Craig Jones and Eric Hyatt, owners of Angelo's Taverna and Carboy Winery, snatched up some prime restaurant real estate when Govnr's Park Tavern and Lala's closed at the corner of East Seventh Avenue and Logan Street in 2018. They converted the vacated space (including a former dry cleaner) into Ivy on 7th, a breakfast and lunch spot; a wine bar and retail shop for the growing Carboy Winery brand; and a new Mediterranean eatery called Logan Street. Ivy on 7th opened first, but the entire stretch was up and running by August 2019. A year and a half — and a pandemic — later, the trio has become a destination for lovers of wine, food and fresh air, all best enjoyed on the patios overlooking the Governor's Park neighborhood.

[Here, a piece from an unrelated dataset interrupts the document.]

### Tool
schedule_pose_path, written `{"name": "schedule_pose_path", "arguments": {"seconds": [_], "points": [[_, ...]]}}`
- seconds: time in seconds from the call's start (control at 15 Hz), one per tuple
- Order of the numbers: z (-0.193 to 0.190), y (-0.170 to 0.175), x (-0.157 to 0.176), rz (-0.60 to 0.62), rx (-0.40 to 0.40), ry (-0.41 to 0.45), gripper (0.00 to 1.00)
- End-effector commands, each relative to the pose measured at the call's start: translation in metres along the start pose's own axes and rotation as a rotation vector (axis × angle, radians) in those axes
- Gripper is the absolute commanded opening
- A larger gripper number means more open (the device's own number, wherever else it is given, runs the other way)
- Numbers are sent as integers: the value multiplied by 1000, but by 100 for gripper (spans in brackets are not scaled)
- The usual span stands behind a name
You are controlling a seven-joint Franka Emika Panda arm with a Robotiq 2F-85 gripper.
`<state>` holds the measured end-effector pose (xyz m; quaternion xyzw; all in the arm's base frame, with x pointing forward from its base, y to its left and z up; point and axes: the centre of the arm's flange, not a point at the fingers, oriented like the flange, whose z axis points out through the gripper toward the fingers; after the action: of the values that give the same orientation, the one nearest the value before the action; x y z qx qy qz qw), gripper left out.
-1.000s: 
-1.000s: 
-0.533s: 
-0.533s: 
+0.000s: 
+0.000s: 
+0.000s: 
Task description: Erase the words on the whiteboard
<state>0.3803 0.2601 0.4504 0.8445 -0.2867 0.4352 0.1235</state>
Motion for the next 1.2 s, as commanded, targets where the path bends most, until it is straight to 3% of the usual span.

Best New Restaurant in a Former Best New Restaurant

The Fifth String

Mark Antonation

When Justin Brunson closed Old Major, his acclaimed LoHi restaurant, in order to focus on River Bear American Meats last spring, it seemed unlikely that anyone would be able to fill his shoes. But the space didn't remain vacant for long, because former Old Major executive chef Amos Watts (who'd filled the same role at Acorn and Corrida) stepped in and turned it into the Fifth String, changing little of the interior decor but launching his own menu of thoughtful and surprisingly veg-forward (given the previous occupant's meaty reputation) dishes. Along with excellent food, the chef/owner brought his love of wine, and his wine roster is already among the deepest and most interesting in town. Watts isn't playing second fiddle to anyone at the Fifth String.